The saving grace is service exports with a monthly surplus of over $10 billion, halving the merchandise trade deficit. Foreign remittances and FDI inflows have kept the balance of payments (BoP) positive or in a worst case scenario only marginally negative.
In a turbulent world roiled by war, inflation and recessionary fears in the West, China is the elephant in the room. As the world’s supply chain engine, China’s troubles have a cascading effect.

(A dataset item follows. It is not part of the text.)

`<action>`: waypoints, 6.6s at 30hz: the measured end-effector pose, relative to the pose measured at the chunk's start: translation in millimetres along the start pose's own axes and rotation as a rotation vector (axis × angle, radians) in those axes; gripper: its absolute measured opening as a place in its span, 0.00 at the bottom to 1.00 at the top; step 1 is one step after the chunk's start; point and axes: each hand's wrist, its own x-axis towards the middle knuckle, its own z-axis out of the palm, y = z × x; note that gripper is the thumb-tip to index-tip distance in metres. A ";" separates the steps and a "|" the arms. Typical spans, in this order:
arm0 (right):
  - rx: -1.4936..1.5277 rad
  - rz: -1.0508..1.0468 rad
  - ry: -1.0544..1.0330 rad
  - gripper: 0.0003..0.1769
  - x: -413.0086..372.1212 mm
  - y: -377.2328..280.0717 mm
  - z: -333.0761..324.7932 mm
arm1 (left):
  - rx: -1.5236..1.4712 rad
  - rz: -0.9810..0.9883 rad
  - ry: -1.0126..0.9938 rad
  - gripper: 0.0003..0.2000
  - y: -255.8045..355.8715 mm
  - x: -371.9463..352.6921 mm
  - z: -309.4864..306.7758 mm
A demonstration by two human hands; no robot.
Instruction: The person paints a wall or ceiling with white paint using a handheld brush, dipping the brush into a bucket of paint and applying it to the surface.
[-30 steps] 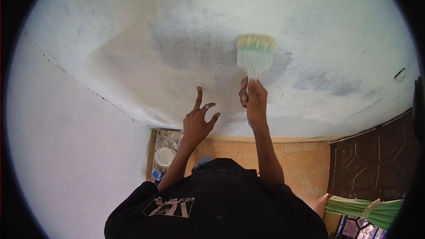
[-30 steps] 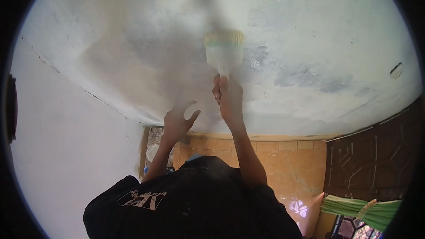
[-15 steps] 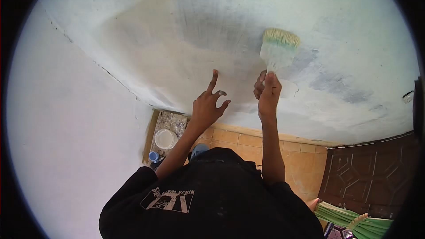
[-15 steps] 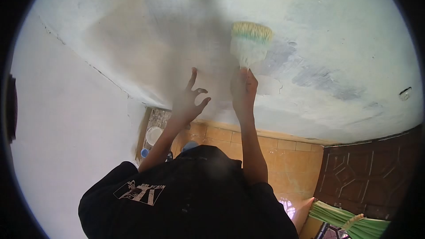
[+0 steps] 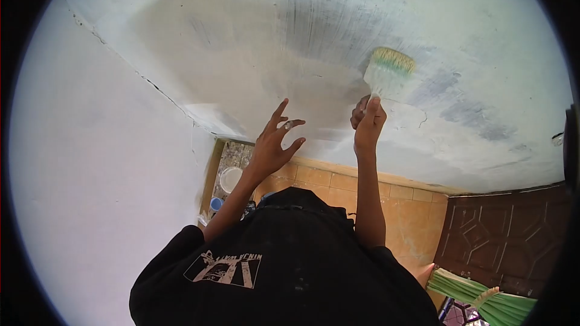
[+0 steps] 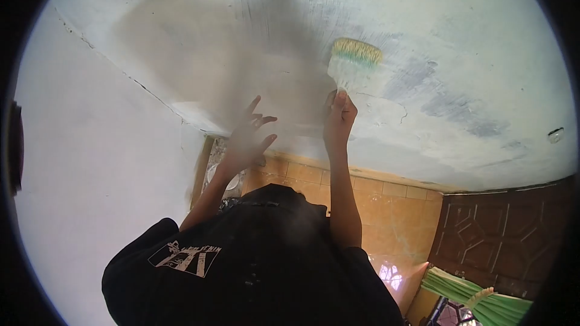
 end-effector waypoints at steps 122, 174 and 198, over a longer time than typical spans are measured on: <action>0.002 0.148 0.019 0.28 -5.0 -53.3 -27.2 | -0.629 -0.201 -0.189 0.17 19.6 -9.0 67.2; -0.215 0.166 0.125 0.32 -50.3 49.1 -134.6 | -0.624 -0.277 -0.149 0.15 58.3 -22.1 87.5; 0.019 0.147 0.019 0.28 -36.7 -14.9 -82.4 | -0.656 -0.343 -0.137 0.16 24.1 -67.5 91.3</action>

According to The Wall Street Journal, “China’s current slowdown is evident in the earnings of multinational companies that do big business in China such as Apple Inc. or Tesla Inc., or in the export data published by trading partners such as Taiwan and South Korea. Economists can also pore over business surveys, satellite images and a host of quirkier indicators such as trucking volumes and cement production. Such indicators are becoming more valuable as China itself is more wary of data it shares with the outside world. A data-security law introduced last year has made it harder for foreign companies and investors to get information from within China. It subjects almost all data-related activities to government oversight, including their collection, storage, use and transmission.”
Data is widely regarded as the new oil. As China is finding out, and as the IMF discovered last month, there is no substitute for good data.